Un pensiero assolutamente condiviso dal dirigente scolastico Giuseppe Paciullo, deciso a rendere la scuola un percorso emotivo di crescita per l’uomo in miniatura.

«La nostra è una situazione particolare - afferma il preside -, siamo in periferia, ma grazie all’attuale amministrazione, al sindaco e all’assessore alla Pubblica Istruzione, Vito Masciale, ci siamo quest’anno sentiti più partecipi nella vita della città, abbiamo avuto modo di prendere parte a progetti come lo School Cup e Legalità e Partecipazione. Grazie al servizio Scuolabus siamo anche riusciti a dare la possibilità ai ragazzi frequentanti la sezione mariottana dell’istituto, priva della palestra, di usufruire della struttura sportiva presente nel plesso di Palombaio».

Per quanto riguarda la mensa scolastica, il dirigente ha spiegato che non è stato possibile vararla per le difficoltà economiche incontrate dalle famiglie dei ragazzi.

Il Piano dell’Offerta Formativa, per il prossimo anno scolastico, sembra poi essere volto alla promozione dello studio della lingua inglese, ai laboratori scientifici, musicali e soprattutto sportivi, che permettano ai ragazzi di allontanarsi dalla precarietà della strada e che occupino in modo costruttivo il loro tempo.

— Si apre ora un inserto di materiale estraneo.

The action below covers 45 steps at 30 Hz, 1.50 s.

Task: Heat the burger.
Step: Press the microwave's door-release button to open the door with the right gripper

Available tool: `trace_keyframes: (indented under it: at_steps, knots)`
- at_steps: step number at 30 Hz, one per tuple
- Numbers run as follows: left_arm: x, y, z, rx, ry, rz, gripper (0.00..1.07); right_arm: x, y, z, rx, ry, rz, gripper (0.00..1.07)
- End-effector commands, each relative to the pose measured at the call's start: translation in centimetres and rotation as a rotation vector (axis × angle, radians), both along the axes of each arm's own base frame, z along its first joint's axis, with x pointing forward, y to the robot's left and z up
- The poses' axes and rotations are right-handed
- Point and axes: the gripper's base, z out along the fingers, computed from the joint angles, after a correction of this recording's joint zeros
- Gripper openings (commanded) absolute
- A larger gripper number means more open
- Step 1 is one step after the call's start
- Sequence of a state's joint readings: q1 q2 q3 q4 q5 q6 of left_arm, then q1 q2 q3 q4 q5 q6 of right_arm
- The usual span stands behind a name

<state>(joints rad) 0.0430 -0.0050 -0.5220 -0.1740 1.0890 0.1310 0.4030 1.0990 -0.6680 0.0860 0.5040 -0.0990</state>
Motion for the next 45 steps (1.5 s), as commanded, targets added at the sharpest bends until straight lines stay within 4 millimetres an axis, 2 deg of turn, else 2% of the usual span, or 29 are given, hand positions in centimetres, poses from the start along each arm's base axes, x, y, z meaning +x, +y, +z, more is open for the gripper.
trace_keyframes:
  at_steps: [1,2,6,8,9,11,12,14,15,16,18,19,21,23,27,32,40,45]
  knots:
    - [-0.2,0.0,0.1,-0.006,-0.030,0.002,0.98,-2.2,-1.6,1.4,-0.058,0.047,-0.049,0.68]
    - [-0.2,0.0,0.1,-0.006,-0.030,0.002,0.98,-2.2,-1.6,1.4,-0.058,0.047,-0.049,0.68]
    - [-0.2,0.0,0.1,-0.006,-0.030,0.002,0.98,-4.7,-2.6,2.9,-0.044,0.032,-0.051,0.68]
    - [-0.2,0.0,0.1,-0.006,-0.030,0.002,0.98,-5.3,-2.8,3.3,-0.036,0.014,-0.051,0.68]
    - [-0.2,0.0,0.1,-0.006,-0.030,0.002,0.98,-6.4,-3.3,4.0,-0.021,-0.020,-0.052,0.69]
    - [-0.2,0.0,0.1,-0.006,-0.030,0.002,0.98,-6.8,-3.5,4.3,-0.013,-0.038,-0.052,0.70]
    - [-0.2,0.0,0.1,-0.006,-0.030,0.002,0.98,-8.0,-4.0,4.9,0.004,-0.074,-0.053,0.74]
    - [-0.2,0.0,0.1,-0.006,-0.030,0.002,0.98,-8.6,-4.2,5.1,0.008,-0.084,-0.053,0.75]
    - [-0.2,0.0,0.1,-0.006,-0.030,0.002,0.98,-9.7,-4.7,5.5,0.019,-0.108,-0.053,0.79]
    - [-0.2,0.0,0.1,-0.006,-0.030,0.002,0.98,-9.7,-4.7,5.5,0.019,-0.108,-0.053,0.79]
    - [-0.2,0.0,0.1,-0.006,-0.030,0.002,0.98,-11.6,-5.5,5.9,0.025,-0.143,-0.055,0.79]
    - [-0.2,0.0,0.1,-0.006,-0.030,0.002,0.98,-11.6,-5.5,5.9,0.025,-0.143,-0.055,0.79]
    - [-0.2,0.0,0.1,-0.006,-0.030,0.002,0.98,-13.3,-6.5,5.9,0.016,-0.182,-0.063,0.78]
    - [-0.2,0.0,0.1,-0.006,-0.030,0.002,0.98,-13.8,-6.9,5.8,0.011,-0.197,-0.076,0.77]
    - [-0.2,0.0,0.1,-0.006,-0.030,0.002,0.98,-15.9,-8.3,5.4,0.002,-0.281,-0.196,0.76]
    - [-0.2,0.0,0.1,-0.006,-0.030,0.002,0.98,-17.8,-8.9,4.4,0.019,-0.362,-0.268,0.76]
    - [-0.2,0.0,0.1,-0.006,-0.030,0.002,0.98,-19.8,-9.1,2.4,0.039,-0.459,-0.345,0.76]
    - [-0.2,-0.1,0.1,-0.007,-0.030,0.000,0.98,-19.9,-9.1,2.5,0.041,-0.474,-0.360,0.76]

Già presente nell’I.c. Don Tonino Bello la “settimana corta”, mentre per quanto riguarda l’adozione del registro elettronico si procederà con la preventiva sperimentazione in un solo corso.

Come è ovvio si cercherà di evitare un utilizzo improprio di tali innovativi mezzi e di fare in modo che questo non  divenga un’ ulteriore barriera tra famiglia e scuola.